Bar hours for A1 taverns have been extended until midnight, seven days a week, after the village council approved a new ordinance on July 2 during a special meeting. The ordinance replaces the April 26 reduction of hours, forcing bars that don’t serve food to close at 11 p.m. every night until Labor Day. The revision was approved unanimously by Mayor Rory Hoskins and the three commissioners attending. Commissioner Dan Novak, who resigned at the last regularly scheduled meeting, was not in attendance.
During the meeting, Commissioner Joe Byrnes said he wished to amend the ordinance, allowing bars to stay open until 1 a.m. on Friday and Saturday nights (Saturday and Sunday mornings).
Commissioners Jessica Voogd and Ryan Nero didn’t second the motion to amend, so it didn’t pass, but both expressed that they didn’t want to wait until Labor Day to extend hours further.
“I hear what you’re saying,” Nero said to Byrnes. But he described the 12 a.m. closing time as a “steppingstone.” For now, he said, “midnight is a good compromise.”
“I think this is the first step moving forward,” Nero said. “Let’s give the bars back another hour, see how it goes.” He added, though, that he wanted a set date at which the issue would be discussed again, not just leave the table with a vague idea that more discussion would follow.
“Maybe we get back together the first week of August, and if things are moving in the right direction, we can sit back down and make another decision,” said Nero.
Voogd agreed with Nero, asking Hoskins if the issue of extending hours further could be revisited in 30 days instead of waiting for Labor Day. Hoskins agreed.
Voogd also asked Police Chief Tom Aftanas, present at the meeting, to share his thoughts on extending closing time for bars.
“I can say for the last month there have been no issues like we experienced in early May,” Aftanas said. Call volume from people complaining about issues with bars has gone down dramatically, he said, from five to seven calls a day to one or none most days.
“We know that eventually the time is going to be extended,” said Aftanas. “I can’t look into the future and say that, yes, this is the exact time to do that. Or that a month from now that time is going to be even better; we won’t know until we open up and see how things go.” He added that with the state and Chicago opening up, things will most likely improve since Forest Park won’t be the only place people will go for a night out.
But Byrnes, who’d proposed allowing longer hours on the weekends, an amendment that wasn’t seconded, said he thought the midnight allowance was “just kicking the can down the road.”

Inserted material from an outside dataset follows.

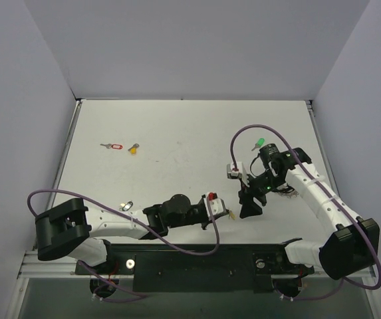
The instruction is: Put the keys on the keyring
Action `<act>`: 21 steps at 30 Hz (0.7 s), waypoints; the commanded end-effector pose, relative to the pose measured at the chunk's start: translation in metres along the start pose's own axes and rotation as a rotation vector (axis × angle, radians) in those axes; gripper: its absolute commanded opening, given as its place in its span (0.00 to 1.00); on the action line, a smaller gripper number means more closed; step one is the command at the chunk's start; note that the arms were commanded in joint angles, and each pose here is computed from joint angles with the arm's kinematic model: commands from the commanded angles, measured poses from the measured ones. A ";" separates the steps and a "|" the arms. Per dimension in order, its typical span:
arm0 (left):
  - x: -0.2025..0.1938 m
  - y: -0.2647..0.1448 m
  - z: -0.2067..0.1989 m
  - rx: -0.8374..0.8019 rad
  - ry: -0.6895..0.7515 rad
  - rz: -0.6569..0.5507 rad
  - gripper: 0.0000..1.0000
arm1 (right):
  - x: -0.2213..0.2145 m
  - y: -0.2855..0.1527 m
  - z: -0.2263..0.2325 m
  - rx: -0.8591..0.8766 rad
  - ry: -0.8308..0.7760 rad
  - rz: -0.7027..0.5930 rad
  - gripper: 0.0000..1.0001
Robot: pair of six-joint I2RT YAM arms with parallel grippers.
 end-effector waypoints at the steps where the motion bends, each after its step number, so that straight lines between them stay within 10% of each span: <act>1: 0.016 -0.007 -0.005 -0.106 -0.036 -0.063 0.00 | 0.014 -0.007 0.021 0.080 -0.143 -0.133 0.56; 21: 0.022 -0.007 -0.008 -0.190 -0.177 -0.186 0.00 | 0.024 0.009 0.020 0.151 -0.349 -0.201 0.33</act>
Point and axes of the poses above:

“We’ll never know what’s going on until we try something new,” Byrnes said. He said he understands the midnight curfew on weeknights. “But on the weekends we still have other establishments opened until one o’clock,” Byrnes added. That’s because the A license holders, those who get at least half their grow revenue from sales of food, are currently allowed to stay open until 1 a.m. on weekdays and 2 a.m. on weekends, regardless of whether they serve food until closing time.